The world’s tallest penguin, the emperor penguin (Aptenodytes forsteri) is a truly massive bird that lives solely in Antarctica. In fact, the emperor penguin can be up to 39 inches (100 cm) tall and weigh nearly 100 lbs (49 kg), so there’s no doubt that this is one big bird.
Emperor penguins live primarily on the stable pack ice of Antarctica, though you can sometimes find them on solid land. The species creates breeding colonies that can have thousands of individuals that band together to raise their young.
The mating rituals and life cycles of the emperor penguin are well-documented in films like March of the Penguins. Each parent takes a turn incubating the egg for up to two months at a time while the other waddles back to the ocean to feed. Eventually, a young emperor penguin chick will hatch, chrèche, and then fledge into the sea before the start of the next winter season.

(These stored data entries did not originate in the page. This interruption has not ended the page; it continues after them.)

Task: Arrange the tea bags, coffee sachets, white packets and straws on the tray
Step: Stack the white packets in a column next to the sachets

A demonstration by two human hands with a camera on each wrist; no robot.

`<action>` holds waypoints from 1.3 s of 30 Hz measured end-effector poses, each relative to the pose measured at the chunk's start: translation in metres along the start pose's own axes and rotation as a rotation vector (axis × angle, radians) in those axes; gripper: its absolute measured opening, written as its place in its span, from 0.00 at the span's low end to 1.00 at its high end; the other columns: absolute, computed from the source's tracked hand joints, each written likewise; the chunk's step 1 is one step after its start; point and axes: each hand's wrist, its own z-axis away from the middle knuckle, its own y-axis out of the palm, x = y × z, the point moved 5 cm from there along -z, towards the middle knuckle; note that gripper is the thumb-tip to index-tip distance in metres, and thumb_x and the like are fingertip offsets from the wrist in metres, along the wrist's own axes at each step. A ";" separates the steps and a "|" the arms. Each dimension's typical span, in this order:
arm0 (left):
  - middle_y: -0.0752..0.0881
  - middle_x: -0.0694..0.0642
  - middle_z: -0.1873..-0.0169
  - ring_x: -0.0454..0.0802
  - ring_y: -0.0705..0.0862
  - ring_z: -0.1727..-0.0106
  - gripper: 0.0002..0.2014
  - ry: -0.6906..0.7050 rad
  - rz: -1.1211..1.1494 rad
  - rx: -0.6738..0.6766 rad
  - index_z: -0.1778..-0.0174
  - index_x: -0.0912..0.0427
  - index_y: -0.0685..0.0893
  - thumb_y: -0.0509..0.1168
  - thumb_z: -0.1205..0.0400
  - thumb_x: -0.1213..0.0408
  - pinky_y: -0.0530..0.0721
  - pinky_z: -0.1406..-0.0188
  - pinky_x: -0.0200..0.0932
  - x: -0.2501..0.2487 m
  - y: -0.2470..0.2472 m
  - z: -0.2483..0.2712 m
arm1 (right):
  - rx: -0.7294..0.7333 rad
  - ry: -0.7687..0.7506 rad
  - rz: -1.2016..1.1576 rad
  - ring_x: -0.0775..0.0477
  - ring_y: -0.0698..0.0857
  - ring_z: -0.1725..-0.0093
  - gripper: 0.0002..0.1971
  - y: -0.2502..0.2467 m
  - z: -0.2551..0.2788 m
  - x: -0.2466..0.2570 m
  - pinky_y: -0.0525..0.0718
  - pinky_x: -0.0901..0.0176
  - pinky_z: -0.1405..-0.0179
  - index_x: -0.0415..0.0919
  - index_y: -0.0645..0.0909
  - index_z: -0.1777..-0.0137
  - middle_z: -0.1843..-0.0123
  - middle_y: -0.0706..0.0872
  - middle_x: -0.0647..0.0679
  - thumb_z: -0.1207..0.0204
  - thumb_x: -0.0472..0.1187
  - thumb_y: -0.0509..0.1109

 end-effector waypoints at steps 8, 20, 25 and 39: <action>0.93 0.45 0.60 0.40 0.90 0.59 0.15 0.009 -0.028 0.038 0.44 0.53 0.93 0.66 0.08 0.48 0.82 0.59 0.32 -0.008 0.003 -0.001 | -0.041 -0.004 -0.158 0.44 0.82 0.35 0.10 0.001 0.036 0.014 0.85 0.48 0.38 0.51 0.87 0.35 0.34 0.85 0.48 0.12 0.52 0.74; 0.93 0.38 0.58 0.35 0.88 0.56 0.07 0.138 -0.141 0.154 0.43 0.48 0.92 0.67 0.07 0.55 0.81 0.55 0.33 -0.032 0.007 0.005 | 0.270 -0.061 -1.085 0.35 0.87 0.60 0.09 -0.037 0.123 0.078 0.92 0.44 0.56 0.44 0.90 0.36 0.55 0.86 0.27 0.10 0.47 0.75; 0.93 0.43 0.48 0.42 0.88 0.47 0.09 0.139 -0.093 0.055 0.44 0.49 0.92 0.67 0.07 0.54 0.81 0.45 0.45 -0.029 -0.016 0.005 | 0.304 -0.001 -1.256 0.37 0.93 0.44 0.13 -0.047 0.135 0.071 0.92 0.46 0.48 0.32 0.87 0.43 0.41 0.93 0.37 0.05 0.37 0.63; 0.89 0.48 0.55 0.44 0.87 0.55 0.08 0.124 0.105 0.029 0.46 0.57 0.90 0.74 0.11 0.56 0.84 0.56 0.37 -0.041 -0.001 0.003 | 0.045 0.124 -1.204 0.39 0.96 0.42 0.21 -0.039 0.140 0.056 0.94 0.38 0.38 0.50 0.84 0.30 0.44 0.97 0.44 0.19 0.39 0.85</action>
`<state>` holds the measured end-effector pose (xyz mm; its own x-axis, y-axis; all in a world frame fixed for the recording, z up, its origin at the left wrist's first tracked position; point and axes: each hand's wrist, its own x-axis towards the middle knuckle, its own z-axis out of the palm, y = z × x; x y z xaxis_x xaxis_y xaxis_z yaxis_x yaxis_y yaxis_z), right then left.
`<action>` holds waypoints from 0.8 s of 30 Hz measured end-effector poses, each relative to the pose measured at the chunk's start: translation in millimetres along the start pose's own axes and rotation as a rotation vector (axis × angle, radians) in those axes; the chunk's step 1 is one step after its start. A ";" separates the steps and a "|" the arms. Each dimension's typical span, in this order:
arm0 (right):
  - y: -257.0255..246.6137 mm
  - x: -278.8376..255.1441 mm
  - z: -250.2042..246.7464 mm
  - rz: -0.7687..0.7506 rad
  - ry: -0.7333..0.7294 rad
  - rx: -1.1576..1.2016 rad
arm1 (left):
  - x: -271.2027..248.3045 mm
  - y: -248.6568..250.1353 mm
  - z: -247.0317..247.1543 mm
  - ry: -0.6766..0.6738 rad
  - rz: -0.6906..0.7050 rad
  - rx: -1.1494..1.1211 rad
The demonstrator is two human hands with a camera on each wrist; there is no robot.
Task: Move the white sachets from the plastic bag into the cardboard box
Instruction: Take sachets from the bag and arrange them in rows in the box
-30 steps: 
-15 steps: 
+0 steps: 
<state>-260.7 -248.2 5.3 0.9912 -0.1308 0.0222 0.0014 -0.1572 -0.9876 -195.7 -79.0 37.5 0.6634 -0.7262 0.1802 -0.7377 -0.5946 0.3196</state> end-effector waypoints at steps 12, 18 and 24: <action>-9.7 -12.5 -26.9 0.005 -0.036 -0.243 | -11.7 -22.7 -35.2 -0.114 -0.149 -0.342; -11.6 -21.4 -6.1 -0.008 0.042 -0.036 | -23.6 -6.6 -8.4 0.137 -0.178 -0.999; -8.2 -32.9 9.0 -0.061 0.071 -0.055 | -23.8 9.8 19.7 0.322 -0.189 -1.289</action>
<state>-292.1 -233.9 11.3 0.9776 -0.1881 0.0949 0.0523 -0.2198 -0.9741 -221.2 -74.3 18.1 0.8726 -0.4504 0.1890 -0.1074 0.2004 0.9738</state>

Since they rely so much on the Antarctic sea ice for food and shelter, emperor penguins are particularly susceptible to the effects of climate change. The International Union for Conservation of Nature (IUCN) lists the emperor penguin as near threatened as a result of this habitat loss.
While the emperor penguin might be one of the best-known penguin species, its close cousin, the king penguin (Aptenodytes patagonicus), is no less spectacular. The king penguin is slightly smaller than the emperor with a maximum height of about 39 inches (100 cm) and a maximum weight of about 40 lbs (18 kg).
Physically, the king and emperor penguins look a lot alike. However, king penguins have much more silver in the feathers around their necks and backs. Additionally, king penguin chicks are a near-solid brown in color when they hatch while emperor penguin chicks have silver heads with black and white bodies.
It’s also easy to tell the king and emperor penguins apart in the wild because they don’t live in the same regions. Emperor penguins are true Antarctic birds while king penguins live on South Georgia, the Falkland Islands (Islas Malvinas), Tierra del Fuego, and other sub-Antarctic Islands. They do not live in Antarctica proper.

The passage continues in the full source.